Setting Up Success in Developmental Education: How State Policy Can Help Community Colleges Improve Student Outcomes

Achieving the Dream, a national initiative to improve student success in community colleges, has taken a multipronged approach to improving outcomes in developmental education. This issue brief describes how the fifteen participating states have concentrated their policy efforts on four key areas: preventative strategies, assessment and placement, implementation and evaluation of program innovation, and performance measurement and incentives.

Author(s)
Collins, M. L.
Author(s) Organizational Affiliation
Jobs for the Future
Publication Year
2009
Resource Type
Research
Number of Pages
22
Abstract

Earning a postsecondary credential has never been more critical to getting a job that pays family-supporting wages. Today’s students, who understand the importance of education beyond high school, are enrolling in higher education—community colleges, in particular—at record rates. But too many of the students who enroll in community college are not on track for success. Six out of ten must take at least one developmental education course before they can enroll in college-level courses. This decreases their individual chances of ultimately earning a credential. Moreover, it compromises our global economic competitiveness when the nation’s education attainment rate goes down.

The large number of students entering community college needing developmental education, combined with the low number of students who complete their developmental requirements and meet college-ready standards within the first academic year, have made this area an Achieving the Dream priority for influencing state policies.
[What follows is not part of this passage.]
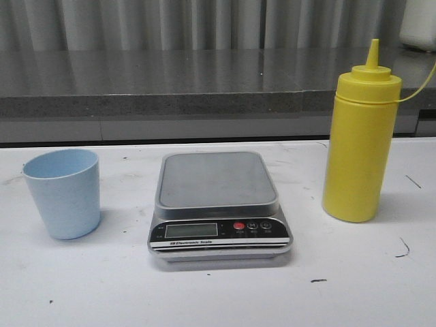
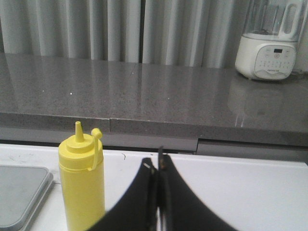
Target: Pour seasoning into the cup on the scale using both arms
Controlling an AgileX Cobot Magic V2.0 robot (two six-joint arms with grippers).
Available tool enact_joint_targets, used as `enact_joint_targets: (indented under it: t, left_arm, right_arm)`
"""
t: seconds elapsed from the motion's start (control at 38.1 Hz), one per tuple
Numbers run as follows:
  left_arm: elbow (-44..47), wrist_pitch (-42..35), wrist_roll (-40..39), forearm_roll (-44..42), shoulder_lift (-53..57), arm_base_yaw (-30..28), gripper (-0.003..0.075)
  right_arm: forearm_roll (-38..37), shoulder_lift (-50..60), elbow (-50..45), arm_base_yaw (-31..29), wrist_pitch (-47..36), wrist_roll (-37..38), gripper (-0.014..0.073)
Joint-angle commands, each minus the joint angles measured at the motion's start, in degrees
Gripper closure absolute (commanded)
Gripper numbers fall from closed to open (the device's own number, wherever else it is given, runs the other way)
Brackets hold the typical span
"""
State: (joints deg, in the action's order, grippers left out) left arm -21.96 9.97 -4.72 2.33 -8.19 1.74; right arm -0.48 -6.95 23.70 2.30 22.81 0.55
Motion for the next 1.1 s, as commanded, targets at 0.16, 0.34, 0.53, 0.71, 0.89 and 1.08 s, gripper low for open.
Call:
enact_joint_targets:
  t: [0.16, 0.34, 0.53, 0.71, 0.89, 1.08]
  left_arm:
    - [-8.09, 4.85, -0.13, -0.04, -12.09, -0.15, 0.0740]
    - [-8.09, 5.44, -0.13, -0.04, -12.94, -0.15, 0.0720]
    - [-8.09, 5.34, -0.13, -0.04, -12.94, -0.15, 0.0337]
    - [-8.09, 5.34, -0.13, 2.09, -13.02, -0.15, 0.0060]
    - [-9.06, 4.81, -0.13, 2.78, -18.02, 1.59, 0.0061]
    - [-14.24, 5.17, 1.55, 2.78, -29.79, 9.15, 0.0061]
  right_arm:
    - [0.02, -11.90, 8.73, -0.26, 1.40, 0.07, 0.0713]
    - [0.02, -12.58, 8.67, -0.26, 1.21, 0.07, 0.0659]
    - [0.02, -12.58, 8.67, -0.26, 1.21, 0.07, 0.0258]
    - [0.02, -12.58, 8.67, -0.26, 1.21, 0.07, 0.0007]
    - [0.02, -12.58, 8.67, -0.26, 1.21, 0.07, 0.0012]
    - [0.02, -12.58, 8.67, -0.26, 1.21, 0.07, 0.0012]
Achieving the Dream, a national initiative to improve student success in community colleges, has taken a multipronged approach to improving outcomes in developmental education. This issue brief describes how the fifteen participating states have concentrated their policy efforts on four key areas:

Preventative Strategies: States have a role to play in reducing the need for developmental education: setting and broadly communicating college-readiness standards, providing early assessment opportunities for high school students, and ensuring that high school and college-entrance standards and expectations are aligned.
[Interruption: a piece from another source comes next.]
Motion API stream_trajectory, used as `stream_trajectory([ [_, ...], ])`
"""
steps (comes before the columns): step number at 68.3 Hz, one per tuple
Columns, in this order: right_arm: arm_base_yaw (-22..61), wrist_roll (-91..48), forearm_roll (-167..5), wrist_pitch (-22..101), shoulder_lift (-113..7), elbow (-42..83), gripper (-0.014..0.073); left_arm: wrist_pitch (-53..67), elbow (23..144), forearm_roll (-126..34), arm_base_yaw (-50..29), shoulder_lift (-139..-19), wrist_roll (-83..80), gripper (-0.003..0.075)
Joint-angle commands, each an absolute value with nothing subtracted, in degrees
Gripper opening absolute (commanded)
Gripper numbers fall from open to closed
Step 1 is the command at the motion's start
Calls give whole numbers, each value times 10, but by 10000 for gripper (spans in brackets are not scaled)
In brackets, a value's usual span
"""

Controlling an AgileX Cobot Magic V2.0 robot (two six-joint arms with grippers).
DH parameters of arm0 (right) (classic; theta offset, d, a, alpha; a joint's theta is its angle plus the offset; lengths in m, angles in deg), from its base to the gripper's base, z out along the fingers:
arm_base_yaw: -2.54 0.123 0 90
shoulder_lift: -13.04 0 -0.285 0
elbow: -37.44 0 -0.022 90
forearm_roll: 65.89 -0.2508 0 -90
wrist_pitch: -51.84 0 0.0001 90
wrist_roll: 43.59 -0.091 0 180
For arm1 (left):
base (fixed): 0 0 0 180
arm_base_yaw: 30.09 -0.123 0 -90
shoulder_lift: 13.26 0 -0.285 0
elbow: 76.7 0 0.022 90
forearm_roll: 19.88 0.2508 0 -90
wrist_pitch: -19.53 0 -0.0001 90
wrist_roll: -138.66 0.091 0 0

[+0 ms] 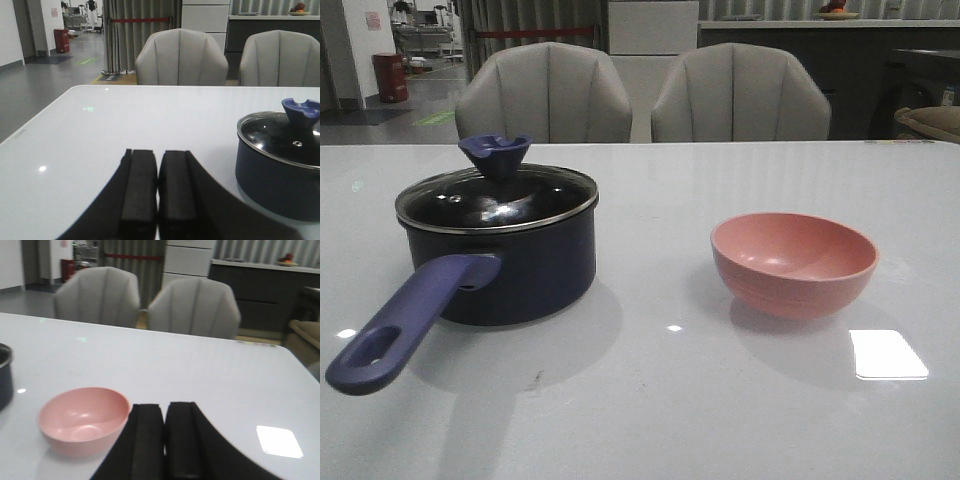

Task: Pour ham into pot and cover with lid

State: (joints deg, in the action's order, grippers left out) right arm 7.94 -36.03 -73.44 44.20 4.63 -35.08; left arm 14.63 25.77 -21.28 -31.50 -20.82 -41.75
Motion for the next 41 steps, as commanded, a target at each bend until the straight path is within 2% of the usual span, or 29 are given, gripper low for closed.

Assessment and Placement: A carefully thought-out placement-assessment policy is critical to improving developmental education outcomes. A state’s approach to placement-assessment policies can make the difference between whether a student who cannot succeed without intervention is well-served. These policies also affect whether students slip through the cracks and are allowed to enroll in college-level courses with little probability for success. Poorly designed state placement-assessment policy can also result in students being placed in developmental education when supports and enrollment in college-level classes would serve them better.

Implementation and Evaluation of Program Innovation: State policy can foster or impede experimentation and testing to find out what approaches to instruction and supports are effective in developmental education. States are able to provide support and resources for institutions to innovate and attempt new interventions. Limited evidence as to “what works” in developmental education, combined with large enrollments and the corresponding expense, suggest that states that are serious about improving outcomes should redouble efforts to identify new strategies and interventions that can increase student and institutional performance in developmental education.

Performance Measurement and Incentives: States have considerable influence over the performance indicators used to measure progress and the impact of state and institutional interventions. To improve outcomes, states and institutions should pay attention to intermediate measures and to milestones that developmental education students must pass en route to final success measures like graduation and transfer. Increasing knowledge of the relationship between intermediate measures and final success (e.g., graduation, transfer, and persistence toward a credential) can inform state incentives to help students meet shorter-term goals. Further, performance incentives can drive institutions to focus on helping their students to meet state developmental education goals.

Each of these state-level strategies has merit. Together they add up to a potentially powerful approach to improving outcomes for students in need of developmental education. Together, the strategies pinpoint problem areas, including the disconnect between K-12 and postsecondary education; spotty assessment and placement practices; and outdated, semester-based instructional delivery designs. The four strategies also address critical gaps in what is known to be effective in developmental education by improving performance indicators and testing and providing incentives to identify and implement new approaches to improvement.

Perhaps most important, sharing results and learning from the effective practices of high-performing institutions can begin to fill gaps in knowledge about what works in developmental education. State policy plays a critical role in developing the conditions to implement these strategies so that underprepared students can remedy their academic deficiencies and get on track to earning the credentials and degrees they need to support their families and contribute to our nation’s economic vitality.

Benefits and Uses

Setting up Success in Developmental Education- How State Policy Can help Community Colleges Improve Student Outcomes can be used by State staff and policy makers to create policies and procedure that beneficial to adult learners in community colleges. The disconnect between Post-Secondary and K-12 education is key to state staff. Much direction can be drawn from the four key areas addressed by the Achieve the Dream Initiative that much of this report is based on.

This resource was reviewed and vetted through the Policy to Performance: Transitioning Adults to Opportunity initiative of the U.S. Department of Education, Office of Vocational and Adult Education under Contract No. ED-04-CO-0051/0007.